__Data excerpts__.
- - - - -

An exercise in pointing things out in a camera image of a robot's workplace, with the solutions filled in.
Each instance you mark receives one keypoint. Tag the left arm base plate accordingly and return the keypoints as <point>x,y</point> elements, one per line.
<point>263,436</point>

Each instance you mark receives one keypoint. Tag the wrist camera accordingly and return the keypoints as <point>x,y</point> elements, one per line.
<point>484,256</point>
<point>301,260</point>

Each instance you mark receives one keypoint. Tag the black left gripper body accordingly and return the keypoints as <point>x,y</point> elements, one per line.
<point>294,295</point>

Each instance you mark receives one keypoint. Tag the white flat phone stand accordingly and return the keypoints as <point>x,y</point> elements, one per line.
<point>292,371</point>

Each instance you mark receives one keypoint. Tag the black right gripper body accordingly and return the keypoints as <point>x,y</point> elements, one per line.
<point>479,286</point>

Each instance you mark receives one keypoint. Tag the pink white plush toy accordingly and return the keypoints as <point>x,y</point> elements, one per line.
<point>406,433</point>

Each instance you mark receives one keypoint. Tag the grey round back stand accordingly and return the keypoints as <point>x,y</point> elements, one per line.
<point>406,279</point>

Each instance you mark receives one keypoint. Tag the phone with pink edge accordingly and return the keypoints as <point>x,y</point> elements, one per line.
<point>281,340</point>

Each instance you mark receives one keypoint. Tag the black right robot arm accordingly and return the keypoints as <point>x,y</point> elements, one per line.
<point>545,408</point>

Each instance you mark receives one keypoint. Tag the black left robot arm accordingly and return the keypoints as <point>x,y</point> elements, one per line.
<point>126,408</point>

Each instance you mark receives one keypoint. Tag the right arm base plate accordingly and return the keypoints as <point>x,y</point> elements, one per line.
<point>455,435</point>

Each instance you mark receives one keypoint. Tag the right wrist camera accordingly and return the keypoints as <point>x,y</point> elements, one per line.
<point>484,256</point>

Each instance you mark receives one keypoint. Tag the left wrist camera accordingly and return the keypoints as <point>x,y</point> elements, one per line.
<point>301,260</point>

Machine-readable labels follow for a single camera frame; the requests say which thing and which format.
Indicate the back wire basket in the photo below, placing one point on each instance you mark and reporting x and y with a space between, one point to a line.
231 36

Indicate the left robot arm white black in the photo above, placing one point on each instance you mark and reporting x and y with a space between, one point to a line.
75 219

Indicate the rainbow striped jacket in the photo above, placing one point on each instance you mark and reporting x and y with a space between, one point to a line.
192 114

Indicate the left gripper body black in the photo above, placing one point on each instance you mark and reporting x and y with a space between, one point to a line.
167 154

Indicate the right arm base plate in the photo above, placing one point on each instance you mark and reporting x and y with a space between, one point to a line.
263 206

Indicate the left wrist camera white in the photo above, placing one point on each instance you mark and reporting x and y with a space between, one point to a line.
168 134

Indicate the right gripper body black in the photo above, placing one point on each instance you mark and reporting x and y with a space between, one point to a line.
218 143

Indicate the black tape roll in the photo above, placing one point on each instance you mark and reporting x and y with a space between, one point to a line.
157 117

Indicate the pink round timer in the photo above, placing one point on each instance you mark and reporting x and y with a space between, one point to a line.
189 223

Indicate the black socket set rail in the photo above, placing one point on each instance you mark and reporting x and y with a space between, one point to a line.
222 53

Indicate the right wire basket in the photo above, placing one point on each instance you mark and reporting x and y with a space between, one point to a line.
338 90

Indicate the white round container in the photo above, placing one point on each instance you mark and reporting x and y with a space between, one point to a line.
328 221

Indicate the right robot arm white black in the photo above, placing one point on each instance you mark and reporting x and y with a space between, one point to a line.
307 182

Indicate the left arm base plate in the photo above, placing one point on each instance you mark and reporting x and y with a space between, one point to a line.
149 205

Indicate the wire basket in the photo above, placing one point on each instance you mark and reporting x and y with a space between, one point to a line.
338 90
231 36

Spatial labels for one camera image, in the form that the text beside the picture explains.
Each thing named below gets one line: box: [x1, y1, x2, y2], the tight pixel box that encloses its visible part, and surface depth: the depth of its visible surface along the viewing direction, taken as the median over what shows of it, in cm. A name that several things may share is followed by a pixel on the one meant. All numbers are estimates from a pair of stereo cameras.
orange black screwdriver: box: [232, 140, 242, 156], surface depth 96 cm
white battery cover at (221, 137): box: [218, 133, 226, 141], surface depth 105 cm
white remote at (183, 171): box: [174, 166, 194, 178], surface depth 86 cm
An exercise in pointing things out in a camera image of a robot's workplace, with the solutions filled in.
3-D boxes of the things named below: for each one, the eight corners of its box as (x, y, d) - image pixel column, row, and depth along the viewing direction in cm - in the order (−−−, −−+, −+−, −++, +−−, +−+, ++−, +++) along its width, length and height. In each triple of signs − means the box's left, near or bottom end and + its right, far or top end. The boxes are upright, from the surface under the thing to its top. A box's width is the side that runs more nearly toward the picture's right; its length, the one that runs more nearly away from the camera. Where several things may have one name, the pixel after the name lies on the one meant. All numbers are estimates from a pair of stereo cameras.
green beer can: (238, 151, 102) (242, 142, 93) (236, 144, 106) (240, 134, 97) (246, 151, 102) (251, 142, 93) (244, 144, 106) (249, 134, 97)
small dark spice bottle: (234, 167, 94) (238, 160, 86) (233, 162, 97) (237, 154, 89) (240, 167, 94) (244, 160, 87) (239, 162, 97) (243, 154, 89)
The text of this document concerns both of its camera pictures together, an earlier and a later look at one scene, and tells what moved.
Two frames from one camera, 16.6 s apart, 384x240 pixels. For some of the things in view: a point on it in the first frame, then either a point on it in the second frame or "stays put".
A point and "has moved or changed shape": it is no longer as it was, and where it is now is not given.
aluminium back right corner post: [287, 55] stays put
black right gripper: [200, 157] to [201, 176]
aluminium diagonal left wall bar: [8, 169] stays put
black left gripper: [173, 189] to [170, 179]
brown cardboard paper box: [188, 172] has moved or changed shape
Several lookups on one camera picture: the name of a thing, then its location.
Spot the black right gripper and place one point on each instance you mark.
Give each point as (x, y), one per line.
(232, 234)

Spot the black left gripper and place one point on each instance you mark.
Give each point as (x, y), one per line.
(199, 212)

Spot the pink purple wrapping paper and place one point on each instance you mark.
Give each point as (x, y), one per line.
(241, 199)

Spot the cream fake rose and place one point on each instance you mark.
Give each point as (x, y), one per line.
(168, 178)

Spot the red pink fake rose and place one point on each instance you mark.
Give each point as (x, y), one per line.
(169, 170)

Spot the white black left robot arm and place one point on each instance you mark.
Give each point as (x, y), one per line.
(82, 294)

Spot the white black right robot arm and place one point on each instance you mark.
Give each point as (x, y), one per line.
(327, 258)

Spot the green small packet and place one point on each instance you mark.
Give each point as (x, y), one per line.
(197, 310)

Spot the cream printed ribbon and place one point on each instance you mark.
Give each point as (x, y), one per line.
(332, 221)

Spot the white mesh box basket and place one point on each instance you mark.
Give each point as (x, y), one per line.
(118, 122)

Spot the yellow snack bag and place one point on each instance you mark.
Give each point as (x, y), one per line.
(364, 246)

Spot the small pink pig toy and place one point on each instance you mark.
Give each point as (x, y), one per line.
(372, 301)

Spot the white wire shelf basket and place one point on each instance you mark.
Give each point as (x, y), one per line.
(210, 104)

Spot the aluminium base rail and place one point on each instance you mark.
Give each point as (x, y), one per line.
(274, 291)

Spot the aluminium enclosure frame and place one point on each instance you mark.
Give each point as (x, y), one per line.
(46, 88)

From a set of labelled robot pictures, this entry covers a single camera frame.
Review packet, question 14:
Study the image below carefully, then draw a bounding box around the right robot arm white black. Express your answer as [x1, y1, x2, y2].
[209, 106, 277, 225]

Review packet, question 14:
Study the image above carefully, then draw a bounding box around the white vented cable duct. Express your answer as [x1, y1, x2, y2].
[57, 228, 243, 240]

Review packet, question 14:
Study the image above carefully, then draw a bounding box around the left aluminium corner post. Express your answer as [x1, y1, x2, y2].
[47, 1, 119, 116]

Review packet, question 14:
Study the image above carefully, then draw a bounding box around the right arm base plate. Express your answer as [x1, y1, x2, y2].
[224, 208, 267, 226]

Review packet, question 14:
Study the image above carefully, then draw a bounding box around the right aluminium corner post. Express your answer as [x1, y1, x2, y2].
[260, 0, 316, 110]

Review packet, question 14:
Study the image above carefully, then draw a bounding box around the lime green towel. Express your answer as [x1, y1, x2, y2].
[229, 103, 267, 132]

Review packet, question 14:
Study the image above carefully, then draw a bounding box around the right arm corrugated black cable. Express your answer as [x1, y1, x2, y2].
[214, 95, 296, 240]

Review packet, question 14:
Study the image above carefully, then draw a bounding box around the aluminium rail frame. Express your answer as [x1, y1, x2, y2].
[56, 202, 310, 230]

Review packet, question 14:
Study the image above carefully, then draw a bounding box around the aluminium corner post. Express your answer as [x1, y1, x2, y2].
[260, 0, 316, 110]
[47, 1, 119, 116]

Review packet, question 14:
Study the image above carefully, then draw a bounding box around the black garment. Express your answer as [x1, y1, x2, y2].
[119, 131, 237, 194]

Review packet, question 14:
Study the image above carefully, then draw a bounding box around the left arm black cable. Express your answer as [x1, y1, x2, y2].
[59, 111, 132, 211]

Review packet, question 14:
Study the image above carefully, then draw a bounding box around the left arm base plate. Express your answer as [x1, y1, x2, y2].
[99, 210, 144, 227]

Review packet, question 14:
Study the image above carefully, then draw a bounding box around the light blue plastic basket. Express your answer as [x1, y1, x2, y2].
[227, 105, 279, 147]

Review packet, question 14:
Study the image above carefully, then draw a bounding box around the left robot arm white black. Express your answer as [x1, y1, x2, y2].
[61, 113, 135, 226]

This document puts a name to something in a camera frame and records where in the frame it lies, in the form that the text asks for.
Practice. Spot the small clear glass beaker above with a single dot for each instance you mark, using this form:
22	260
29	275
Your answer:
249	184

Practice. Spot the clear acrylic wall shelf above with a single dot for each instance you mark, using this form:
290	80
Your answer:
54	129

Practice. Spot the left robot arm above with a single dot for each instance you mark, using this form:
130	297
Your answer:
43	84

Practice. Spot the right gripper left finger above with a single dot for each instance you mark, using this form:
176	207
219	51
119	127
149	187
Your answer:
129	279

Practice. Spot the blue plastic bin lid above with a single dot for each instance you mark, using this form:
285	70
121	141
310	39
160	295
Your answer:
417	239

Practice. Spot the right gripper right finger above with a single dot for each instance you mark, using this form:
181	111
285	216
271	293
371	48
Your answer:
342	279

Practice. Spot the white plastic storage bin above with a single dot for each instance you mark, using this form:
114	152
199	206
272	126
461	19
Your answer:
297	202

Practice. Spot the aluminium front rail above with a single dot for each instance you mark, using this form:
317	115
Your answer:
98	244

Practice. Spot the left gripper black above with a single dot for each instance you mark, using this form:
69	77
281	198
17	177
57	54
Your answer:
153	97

- - - - -

__TASK REQUIREMENTS__. Every line in the data that holds the string "changed" should be returned.

__RESPONSE FOR THIS EXERCISE__.
A point and "has moved or changed shape": it is no longer as it was, and where it is now is not given.
brown cardboard paper box: [188, 172] has moved or changed shape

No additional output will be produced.